いつしか大人しく、物のようにいるのが、母のためなのだと思った。
思ったのだろう幼い私は。
雨の日、曇ったガラスに文字を書くのが好きだった。音が出ないし、じっとしていられる。
おそらく、同じ年の子より文字が書けたし、読めた。
ずっと空想の世界で遊んでいた。
私はどこかのお姫様で、王子様が来てくれる。
母はいじわるな継母で、本物の母はあたたかく抱きしめてくれる。
でも母が私を見てくれないのは、私がいい子ではないからだ。
いい子なら、かまってくれる。
わるいこは食べられてしまえばいい。
あかずきんのように、オオカミに食べられてしまえばいい。
むしゃむしゃむしゃ
わるいこはたべる
むしゃむしゃむしゃ
おおきなおおかみさんは
わるいこをたべる
むしゃむしゃむしゃ
チラシの裏に書いていった。
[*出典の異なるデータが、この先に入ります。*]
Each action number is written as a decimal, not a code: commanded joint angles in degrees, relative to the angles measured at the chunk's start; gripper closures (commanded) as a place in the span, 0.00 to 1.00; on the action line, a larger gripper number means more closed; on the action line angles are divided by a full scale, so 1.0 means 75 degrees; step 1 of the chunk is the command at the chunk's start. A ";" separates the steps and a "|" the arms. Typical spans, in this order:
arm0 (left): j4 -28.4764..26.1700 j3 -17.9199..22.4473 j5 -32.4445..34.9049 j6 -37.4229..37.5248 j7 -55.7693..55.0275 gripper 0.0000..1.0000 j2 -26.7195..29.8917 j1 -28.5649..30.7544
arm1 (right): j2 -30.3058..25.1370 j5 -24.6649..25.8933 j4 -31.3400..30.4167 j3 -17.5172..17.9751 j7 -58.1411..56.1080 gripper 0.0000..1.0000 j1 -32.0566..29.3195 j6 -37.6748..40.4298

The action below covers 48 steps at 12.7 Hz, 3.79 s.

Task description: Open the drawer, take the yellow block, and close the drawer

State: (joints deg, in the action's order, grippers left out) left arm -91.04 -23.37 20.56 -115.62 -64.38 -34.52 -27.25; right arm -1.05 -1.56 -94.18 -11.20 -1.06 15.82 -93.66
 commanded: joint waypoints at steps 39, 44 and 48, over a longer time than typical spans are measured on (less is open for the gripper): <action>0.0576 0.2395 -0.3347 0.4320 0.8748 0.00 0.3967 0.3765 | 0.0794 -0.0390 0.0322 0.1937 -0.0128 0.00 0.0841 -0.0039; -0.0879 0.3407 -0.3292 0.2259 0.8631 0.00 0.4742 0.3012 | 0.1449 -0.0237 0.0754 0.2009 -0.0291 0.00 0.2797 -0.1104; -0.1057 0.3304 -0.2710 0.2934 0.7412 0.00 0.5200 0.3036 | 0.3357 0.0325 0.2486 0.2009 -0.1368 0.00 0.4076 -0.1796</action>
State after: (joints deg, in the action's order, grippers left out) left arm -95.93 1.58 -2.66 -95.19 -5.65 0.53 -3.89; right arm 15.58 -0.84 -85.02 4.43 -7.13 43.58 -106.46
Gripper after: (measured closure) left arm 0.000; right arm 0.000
書いていくうちに長くなっていった。
よく覚えている。
紙がふわりと浮いて、文字が次々と現れて踊った。
こわくなって払ったら、紙がストーブの口に入り込んでしまった。
近寄ると火が上がったので、後退りした。
紙が燃えていく中、『ママ』という文字が見えた。
それから、母を見ていない。
火災から助けられた私は、遠い親戚だという本間家に預けられ養子となった。
母がどこにいったのかは、誰も知らなかった。
誰も話題に出さなかった。
きっと、どこかへ行ったのだろう。
高校生の時までそう思っていた。